__WHAT YOU WILL DO__:
Scan the records for "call" and copy each line that contains it.

--

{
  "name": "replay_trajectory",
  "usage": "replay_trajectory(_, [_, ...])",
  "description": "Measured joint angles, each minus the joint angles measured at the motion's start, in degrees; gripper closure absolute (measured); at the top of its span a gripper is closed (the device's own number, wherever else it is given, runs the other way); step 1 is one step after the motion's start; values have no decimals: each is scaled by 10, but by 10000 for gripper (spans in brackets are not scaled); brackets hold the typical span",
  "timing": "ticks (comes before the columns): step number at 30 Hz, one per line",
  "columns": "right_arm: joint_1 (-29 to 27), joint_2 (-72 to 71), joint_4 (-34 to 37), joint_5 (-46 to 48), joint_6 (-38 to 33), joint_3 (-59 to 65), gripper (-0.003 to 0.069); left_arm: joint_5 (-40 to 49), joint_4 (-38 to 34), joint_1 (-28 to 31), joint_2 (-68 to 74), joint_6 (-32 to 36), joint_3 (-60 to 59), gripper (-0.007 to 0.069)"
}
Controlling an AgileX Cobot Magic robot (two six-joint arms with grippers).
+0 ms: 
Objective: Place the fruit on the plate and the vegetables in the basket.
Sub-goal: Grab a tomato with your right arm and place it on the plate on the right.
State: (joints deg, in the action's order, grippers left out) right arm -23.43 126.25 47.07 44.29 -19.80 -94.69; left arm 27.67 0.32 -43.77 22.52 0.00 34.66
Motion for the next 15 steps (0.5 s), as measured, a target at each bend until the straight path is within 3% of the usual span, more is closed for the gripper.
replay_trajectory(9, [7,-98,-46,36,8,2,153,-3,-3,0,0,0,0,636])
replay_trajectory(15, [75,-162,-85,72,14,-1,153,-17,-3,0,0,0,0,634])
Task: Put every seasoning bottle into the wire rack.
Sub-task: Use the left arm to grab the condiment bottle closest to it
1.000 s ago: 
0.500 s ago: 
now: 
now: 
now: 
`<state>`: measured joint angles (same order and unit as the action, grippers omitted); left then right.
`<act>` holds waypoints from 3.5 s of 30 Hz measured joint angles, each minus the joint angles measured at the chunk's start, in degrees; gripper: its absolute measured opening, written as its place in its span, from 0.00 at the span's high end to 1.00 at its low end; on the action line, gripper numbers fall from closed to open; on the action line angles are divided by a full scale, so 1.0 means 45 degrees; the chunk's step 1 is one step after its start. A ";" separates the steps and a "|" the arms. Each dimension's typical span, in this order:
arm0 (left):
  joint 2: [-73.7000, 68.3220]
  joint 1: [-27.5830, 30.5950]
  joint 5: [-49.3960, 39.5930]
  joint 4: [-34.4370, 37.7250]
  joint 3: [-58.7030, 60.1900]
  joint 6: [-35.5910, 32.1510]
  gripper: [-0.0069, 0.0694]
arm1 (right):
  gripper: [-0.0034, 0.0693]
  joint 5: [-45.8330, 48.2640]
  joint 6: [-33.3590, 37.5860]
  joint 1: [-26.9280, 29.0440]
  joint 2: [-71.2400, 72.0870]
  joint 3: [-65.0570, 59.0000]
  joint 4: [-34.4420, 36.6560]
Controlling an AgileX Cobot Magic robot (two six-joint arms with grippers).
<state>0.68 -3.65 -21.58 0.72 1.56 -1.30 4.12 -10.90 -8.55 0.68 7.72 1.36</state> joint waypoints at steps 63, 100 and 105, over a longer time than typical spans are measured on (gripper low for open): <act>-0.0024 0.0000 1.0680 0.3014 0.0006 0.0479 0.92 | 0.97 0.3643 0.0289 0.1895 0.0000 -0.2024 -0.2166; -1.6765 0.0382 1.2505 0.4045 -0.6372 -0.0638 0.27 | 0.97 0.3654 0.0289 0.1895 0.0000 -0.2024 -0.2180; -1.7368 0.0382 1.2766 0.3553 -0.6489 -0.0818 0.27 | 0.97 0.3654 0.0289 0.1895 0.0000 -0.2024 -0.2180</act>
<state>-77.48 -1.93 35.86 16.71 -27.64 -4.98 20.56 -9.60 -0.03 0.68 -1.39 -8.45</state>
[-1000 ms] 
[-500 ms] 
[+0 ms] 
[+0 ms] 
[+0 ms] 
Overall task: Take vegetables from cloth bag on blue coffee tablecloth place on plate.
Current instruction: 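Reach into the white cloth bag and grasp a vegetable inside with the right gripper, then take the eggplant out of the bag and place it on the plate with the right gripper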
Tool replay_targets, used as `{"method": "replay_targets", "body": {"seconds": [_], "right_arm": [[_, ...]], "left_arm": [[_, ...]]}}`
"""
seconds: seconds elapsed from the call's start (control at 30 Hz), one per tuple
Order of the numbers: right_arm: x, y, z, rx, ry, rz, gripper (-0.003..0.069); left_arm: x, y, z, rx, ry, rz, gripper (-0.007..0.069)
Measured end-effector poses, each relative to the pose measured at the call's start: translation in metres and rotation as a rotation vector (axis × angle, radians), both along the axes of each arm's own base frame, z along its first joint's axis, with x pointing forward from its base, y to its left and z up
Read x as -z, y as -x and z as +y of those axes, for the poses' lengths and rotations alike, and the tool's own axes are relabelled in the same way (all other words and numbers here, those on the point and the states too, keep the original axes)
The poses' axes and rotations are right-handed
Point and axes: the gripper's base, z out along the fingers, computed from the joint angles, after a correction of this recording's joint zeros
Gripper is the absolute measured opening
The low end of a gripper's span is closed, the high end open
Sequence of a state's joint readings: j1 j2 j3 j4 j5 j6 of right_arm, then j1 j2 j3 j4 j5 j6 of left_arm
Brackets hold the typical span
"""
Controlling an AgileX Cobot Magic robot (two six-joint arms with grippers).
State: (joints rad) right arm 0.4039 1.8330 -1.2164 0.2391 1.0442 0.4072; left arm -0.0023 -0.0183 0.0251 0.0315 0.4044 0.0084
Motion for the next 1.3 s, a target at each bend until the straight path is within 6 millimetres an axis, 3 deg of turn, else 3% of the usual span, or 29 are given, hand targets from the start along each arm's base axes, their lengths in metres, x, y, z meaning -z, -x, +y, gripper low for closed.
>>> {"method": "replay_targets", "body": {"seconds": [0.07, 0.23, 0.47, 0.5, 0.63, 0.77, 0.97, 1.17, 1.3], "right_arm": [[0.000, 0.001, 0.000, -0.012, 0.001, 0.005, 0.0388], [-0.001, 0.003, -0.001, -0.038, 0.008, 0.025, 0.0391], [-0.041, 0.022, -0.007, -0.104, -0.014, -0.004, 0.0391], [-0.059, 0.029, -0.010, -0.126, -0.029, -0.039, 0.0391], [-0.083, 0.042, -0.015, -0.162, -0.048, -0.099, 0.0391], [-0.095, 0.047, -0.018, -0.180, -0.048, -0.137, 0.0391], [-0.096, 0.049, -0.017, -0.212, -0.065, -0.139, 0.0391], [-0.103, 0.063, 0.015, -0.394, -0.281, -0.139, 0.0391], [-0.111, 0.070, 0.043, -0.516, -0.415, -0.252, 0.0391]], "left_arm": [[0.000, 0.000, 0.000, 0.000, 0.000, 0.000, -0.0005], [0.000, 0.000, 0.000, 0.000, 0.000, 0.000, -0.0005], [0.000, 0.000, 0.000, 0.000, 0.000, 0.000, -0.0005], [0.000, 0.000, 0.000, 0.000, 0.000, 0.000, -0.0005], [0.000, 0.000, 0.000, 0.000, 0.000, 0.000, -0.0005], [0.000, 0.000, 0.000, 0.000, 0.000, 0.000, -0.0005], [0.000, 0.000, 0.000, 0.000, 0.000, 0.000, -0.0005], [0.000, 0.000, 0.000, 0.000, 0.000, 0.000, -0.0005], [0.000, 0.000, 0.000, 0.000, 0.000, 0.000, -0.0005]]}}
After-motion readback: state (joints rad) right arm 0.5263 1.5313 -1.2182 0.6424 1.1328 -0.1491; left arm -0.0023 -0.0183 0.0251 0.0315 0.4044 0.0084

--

__EXERCISE ANSWER__:
seconds: seconds elapsed from the call's start (control at 30 Hz), one per tuple
Measured end-effector poses, each relative to the pose measured at the call's start: translation in metres and rotation as a rotation vector (axis × angle, radians), both along the axes of each arm's own base frame, z along its first joint's axis, with x pointing forward from its base, y to its left and z up

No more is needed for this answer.